The word “marriage” is not stripped of its ability to communicate meaning by the inclusion of gay couples; it just means something slightly different (to my mind, it is the fundamental core of its meaning which would remain). Even if one did accept your contention that the language would somehow lose some of its richness (which I don’t), are you then contending that preservation of a rather nebulous property of an ever-evolving language is more important than true equality?

Not true, or at least not the whole truth. Marriage has always meant the union of two human beings. Marriage between black people and white people was prohibited in the old south because black people were not considered to be fully human. Interracial marriage was not forbidden. A white man could marry a woman who was Asian, or Latin American, or Native American.

Slaves were allowed to “marry” each other, but this was a corruption of the language, a minor sin to go along with the major sin of slavery. A “marriage” between two individuals who could not legally withhold their consent if their master ordered them to do so, or for that matter if their master decided to split them up, was not a real marriage, even if the law recognized it as such.

The kernel of truth in your assertion is that the statement by a white man that “I’m married” did indeed used to convey the information that he was most likely married to a white woman, and that the ability of the word “marriage” to convey that he conformed to the prevailing standards of racial bigotry has now been lost. But then, the prevailing standard of racial bigotry has itself been lost, and so we see that the meaning of the word changed along with a change in actual conditions.

Now, having read that you might be thinking: If it’s ok for the definition to change when people become less bigoted against black people, why is it not also ok when they become less bigoted against gay people? Especially given what you said:

Back when my addiction was raging I argued against this point at length. If people start posting to this thread again, I’ll dig up the link, even though that will put the monkey back on my back for sure. But to put it succinctly, gender does matter to the overwhelming majority of us, when it comes to finding someone to have an intimate relationship with, in a way that race does not. Take yourself, for example. As a gay man, you want to have an intimate relationship only with another man. No woman will do, no matter how many fine qualities she has. Does that mean you are bigoted against women? Of course not.

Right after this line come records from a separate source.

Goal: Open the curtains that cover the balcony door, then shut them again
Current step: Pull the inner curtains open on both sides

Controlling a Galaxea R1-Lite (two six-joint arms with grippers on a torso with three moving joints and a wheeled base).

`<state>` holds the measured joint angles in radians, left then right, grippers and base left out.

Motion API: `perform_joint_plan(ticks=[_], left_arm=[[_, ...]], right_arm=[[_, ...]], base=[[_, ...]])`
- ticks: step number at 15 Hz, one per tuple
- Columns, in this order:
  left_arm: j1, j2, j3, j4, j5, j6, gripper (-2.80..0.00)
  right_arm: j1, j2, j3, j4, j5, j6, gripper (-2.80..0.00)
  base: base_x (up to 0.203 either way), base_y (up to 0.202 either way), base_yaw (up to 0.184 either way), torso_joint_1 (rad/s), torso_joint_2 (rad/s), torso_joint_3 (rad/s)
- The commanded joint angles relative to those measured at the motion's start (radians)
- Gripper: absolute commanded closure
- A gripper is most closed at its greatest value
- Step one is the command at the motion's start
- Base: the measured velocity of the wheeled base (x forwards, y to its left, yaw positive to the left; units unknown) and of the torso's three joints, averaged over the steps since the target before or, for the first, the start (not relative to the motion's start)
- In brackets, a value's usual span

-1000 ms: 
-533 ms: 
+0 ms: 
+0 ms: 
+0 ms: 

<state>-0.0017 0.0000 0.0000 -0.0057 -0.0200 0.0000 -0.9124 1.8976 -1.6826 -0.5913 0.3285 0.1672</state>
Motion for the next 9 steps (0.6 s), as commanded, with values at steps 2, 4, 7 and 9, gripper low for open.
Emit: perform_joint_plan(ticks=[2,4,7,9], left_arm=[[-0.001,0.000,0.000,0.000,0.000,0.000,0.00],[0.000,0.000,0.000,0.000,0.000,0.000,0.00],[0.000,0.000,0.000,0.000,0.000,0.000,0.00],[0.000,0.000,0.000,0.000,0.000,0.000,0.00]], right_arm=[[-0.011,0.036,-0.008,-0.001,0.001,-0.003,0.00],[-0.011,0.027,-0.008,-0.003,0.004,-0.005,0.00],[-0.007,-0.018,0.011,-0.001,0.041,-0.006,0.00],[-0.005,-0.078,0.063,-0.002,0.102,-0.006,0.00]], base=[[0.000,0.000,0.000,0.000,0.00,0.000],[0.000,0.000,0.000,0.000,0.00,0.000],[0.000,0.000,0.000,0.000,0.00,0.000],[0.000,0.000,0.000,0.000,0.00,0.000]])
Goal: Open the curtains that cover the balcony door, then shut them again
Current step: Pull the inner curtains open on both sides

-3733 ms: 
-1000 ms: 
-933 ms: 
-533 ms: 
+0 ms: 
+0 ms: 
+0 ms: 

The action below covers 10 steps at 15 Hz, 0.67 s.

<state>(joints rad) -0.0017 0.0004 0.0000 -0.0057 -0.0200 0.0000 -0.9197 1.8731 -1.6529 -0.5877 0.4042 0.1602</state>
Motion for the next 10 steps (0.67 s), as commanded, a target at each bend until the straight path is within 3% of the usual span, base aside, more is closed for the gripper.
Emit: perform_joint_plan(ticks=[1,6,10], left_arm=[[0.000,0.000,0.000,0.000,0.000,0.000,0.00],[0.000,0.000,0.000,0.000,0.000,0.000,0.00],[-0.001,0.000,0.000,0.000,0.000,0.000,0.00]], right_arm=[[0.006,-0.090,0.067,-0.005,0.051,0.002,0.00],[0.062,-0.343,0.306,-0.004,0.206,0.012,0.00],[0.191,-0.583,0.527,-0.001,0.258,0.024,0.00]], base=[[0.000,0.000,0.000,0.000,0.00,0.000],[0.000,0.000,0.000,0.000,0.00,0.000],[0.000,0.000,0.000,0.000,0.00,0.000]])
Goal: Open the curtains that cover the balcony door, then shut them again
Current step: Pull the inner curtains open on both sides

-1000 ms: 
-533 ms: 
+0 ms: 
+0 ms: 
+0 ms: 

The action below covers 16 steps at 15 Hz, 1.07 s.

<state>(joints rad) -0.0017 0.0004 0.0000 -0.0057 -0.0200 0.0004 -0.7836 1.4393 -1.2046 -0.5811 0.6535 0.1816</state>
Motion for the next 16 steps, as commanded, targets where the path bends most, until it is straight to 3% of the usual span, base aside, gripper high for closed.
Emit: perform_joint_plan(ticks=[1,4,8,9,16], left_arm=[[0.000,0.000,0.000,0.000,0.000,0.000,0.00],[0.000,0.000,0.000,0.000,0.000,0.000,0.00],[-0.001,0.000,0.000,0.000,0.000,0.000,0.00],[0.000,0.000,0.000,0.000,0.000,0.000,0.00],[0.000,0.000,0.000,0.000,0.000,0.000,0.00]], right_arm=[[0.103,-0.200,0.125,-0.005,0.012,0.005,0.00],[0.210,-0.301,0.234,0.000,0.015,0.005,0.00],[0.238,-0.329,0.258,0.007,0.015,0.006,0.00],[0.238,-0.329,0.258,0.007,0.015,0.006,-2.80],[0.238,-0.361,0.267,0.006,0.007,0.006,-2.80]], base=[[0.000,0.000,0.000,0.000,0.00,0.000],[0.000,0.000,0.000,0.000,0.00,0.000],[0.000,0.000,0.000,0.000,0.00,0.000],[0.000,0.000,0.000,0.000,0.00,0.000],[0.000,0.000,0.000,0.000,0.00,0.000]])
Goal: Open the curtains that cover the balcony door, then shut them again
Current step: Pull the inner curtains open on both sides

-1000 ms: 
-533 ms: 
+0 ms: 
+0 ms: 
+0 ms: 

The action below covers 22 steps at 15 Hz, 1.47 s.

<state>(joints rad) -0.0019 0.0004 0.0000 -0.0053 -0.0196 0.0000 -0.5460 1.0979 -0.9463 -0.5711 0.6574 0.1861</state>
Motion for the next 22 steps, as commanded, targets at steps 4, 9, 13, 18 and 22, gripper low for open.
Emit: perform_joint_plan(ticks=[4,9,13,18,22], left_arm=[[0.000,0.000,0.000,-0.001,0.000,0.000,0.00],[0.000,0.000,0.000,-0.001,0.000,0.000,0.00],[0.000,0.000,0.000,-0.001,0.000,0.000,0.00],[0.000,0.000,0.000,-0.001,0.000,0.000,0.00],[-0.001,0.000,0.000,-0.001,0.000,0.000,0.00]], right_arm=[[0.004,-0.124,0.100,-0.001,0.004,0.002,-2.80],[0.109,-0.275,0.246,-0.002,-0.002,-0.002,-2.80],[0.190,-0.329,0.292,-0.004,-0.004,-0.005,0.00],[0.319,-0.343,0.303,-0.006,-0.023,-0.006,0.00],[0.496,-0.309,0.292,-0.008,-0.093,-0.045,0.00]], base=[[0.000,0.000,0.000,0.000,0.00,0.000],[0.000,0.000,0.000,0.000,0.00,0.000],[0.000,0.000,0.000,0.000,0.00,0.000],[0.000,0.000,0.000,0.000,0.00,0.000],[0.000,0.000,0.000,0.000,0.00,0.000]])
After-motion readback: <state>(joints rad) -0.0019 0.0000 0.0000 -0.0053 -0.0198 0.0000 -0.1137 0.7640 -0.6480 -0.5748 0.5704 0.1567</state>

Now, consider: A white man might rule out ever marrying a black woman because he is bigoted against black people. If it happens that he grows as a person and becomes less bigoted, he might then become open to the idea of marrying a black woman. Now, a straight man who is bigoted against gay people certainly doesn’t want to marry another man. And if he should also happen to grow as a person and cease to be a bigot, he still won’t want to marry another man, because that’s just what being a heterosexual means.

Do you mean legal equality? If so, no. The state of affairs I favor would be the one elucidated elsewhere in this thread by Bricker and others, in which the state would only sanction “civil unions”, and would take no position on whether or not they qualified as marriages.